- Exercise aim
The data below is to be transcribed word for word; pictures are to be excluded.

- Information provided
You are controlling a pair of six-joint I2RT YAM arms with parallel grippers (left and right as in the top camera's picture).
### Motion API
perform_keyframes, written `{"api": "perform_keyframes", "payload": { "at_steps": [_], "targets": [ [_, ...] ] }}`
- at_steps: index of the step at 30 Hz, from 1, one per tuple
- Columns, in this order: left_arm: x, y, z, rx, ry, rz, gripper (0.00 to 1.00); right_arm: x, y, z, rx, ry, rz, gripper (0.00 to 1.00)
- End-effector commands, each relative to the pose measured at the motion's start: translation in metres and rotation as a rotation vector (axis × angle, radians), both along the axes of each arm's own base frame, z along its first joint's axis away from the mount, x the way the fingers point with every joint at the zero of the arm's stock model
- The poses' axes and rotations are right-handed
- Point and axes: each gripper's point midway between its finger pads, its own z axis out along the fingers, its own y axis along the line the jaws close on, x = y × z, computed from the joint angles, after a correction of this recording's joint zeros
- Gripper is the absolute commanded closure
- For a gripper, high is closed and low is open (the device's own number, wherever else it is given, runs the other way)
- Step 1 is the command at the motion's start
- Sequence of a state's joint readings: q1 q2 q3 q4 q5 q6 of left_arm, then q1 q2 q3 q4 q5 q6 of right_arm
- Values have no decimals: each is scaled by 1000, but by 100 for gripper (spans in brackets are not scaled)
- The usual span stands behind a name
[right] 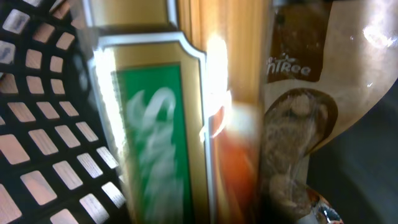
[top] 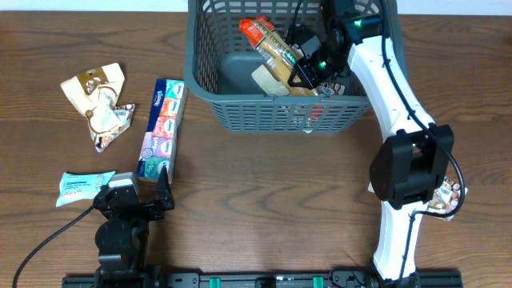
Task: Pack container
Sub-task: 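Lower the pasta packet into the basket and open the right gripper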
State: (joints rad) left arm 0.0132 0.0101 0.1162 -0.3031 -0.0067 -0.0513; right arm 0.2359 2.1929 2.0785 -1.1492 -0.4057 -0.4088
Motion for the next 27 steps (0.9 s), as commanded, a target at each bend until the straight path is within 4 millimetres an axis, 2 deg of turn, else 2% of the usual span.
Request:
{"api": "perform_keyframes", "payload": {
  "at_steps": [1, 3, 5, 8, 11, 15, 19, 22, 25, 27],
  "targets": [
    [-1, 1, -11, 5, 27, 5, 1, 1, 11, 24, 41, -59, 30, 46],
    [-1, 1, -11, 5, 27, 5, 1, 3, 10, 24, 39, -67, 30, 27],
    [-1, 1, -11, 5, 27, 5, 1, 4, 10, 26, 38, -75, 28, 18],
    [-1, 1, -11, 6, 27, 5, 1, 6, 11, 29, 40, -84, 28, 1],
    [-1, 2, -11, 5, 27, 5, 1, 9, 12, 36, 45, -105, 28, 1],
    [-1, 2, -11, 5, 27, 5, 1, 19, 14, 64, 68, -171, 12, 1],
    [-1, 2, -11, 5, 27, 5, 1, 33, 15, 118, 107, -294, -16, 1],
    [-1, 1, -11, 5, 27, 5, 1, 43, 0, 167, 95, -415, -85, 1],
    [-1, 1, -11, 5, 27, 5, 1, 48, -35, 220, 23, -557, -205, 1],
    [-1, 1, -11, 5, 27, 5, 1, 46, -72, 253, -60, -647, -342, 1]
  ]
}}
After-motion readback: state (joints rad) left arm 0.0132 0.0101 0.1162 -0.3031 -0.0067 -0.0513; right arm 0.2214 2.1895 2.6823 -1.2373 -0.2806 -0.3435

- Written answer
You are controlling a pair of six-joint I2RT YAM arms with parallel grippers (left and right as in the top camera's picture).
### Motion API
perform_keyframes, written `{"api": "perform_keyframes", "payload": { "at_steps": [_], "targets": [ [_, ...] ] }}`
- at_steps: index of the step at 30 Hz, from 1, one per tuple
- Columns, in this order: left_arm: x, y, z, rx, ry, rz, gripper (0.00 to 1.00); right_arm: x, y, z, rx, ry, rz, gripper (0.00 to 1.00)
- End-effector commands, each relative to the pose measured at the motion's start: translation in metres and rotation as a rotation vector (axis × angle, radians), both along the axes of each arm's own base frame, z along its first joint's axis away from the mount, x the way the fingers point with every joint at the zero of the arm's stock model
- The poses' axes and rotations are right-handed
- Point and axes: each gripper's point midway between its finger pads, its own z axis out along the fingers, its own y axis along the line the jaws close on, x = y × z, computed from the joint angles, after a correction of this recording's joint zeros
- Gripper is the absolute commanded closure
- For a gripper, high is closed and low is open (the device's own number, wherever else it is given, runs the other way)
- Step 1 is the command at the motion's start
- Sequence of a state's joint readings: q1 q2 q3 q4 q5 q6 of left_arm, then q1 q2 q3 q4 q5 q6 of right_arm
- Values have no decimals: each is scaled by 1000, but by 100 for gripper (spans in brackets are not scaled)
- The usual span stands behind a name
[right] 
[top] 
Task: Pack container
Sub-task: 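Lower the pasta packet into the basket and open the right gripper
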State: (joints rad) left arm 0.0132 0.0101 0.1162 -0.3031 -0.0067 -0.0513; right arm 0.2359 2.1929 2.0785 -1.1492 -0.4057 -0.4088
Motion for the next 27 steps (0.9 s), as commanded, a target at each bend until the straight path is within 4 millimetres an axis, 2 deg of turn, else 2% of the usual span.
Request:
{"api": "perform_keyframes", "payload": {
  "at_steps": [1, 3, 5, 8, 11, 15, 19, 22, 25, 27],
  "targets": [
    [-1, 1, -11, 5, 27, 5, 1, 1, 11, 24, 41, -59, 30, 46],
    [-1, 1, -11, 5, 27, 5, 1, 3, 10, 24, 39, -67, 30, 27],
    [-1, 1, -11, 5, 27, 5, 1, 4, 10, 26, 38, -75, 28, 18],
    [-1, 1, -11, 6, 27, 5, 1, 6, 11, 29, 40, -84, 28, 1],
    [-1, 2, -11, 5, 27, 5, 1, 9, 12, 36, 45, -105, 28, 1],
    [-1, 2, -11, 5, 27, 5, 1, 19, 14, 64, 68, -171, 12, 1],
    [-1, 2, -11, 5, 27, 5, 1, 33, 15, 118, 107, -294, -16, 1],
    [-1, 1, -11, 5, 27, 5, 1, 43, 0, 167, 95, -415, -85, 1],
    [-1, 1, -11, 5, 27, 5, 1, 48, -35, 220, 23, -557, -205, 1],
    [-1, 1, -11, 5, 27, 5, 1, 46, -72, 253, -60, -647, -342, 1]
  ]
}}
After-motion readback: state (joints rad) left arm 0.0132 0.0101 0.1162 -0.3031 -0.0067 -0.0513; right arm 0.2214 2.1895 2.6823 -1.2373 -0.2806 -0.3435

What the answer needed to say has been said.